Exactly as written, transcribe the data that follows.

━━━━

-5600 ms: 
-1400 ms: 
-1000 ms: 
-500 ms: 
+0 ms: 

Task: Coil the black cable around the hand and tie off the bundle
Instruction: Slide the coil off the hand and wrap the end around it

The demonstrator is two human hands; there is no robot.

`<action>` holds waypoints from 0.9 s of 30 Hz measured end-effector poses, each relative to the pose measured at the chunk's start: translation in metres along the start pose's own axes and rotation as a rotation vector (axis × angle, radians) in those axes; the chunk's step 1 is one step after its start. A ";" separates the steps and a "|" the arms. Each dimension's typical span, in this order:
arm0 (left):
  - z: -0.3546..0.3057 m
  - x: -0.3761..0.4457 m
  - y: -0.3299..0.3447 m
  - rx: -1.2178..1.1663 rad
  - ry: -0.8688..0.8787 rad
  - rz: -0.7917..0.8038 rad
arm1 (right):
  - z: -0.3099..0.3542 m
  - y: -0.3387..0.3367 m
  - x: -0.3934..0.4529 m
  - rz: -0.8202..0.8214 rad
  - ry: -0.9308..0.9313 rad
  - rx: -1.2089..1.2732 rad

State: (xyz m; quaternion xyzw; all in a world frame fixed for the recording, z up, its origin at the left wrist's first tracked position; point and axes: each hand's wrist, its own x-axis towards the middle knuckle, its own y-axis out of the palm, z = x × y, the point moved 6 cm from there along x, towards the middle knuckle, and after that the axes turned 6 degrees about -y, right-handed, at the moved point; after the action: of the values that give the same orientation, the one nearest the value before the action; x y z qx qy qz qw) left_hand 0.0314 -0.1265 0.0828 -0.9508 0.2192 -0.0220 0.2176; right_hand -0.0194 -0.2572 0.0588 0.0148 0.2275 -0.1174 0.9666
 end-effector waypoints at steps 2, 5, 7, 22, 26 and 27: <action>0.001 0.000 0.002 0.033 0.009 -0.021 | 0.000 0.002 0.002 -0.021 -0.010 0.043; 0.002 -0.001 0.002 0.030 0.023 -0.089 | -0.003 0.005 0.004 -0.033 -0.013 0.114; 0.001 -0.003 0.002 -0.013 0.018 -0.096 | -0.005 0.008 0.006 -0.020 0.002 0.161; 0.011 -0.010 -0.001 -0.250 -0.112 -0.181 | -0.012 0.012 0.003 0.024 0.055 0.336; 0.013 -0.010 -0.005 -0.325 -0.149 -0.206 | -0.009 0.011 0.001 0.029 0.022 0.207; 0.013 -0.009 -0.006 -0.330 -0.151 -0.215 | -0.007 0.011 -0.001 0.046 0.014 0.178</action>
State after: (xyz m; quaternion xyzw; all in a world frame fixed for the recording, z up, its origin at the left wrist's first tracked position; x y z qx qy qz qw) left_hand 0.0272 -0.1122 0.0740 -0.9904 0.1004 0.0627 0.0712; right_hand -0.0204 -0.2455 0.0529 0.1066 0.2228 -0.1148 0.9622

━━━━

SOLUTION TO THE PROBLEM:
-5600 ms: 
-1400 ms: 
-1000 ms: 
-500 ms: 
+0 ms: 

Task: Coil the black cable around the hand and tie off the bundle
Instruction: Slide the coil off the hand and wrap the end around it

The demonstrator is two human hands; there is no robot.

`<action>` holds waypoints from 0.9 s of 30 Hz measured end-effector poses, each relative to the pose measured at the chunk's start: translation in metres along the start pose's own axes and rotation as a rotation vector (axis × angle, radians) in those axes; the chunk's step 1 is one step after its start. A ";" separates the steps and a "|" the arms. Each dimension's typical span, in this order:
arm0 (left):
  - z: -0.3546..0.3057 m
  - x: -0.3761..0.4457 m
  - y: -0.3299..0.3447 m
  - rx: -1.2178..1.1663 rad
  - ry: -0.8688..0.8787 rad
  - rz: -0.7917..0.8038 rad
arm1 (right):
  - z: -0.3099..0.3542 m
  - y: -0.3387..0.3367 m
  - x: -0.3934..0.4529 m
  - rz: -0.8202..0.8214 rad
  - ry: -0.9308..0.9313 rad
  - rx: -1.2089..1.2732 rad

State: (xyz m; quaternion xyzw; all in a world frame fixed for the recording, z up, its origin at the left wrist's first tracked position; point and axes: each hand's wrist, its own x-axis towards the middle knuckle, its own y-axis out of the palm, z = x × y, the point moved 6 cm from there along x, towards the middle knuckle, and after that the axes turned 6 degrees about -y, right-handed, at the moved point; after the action: of the values that give the same orientation, the one nearest the value before the action; x y z qx qy qz qw) left_hand 0.0314 -0.1265 0.0828 -0.9508 0.2192 -0.0220 0.2176; right_hand -0.0194 -0.2572 0.0588 0.0148 0.2275 -0.1174 0.9666
 end-effector waypoints at steps 2, 5, 7, 22, 26 and 27: <action>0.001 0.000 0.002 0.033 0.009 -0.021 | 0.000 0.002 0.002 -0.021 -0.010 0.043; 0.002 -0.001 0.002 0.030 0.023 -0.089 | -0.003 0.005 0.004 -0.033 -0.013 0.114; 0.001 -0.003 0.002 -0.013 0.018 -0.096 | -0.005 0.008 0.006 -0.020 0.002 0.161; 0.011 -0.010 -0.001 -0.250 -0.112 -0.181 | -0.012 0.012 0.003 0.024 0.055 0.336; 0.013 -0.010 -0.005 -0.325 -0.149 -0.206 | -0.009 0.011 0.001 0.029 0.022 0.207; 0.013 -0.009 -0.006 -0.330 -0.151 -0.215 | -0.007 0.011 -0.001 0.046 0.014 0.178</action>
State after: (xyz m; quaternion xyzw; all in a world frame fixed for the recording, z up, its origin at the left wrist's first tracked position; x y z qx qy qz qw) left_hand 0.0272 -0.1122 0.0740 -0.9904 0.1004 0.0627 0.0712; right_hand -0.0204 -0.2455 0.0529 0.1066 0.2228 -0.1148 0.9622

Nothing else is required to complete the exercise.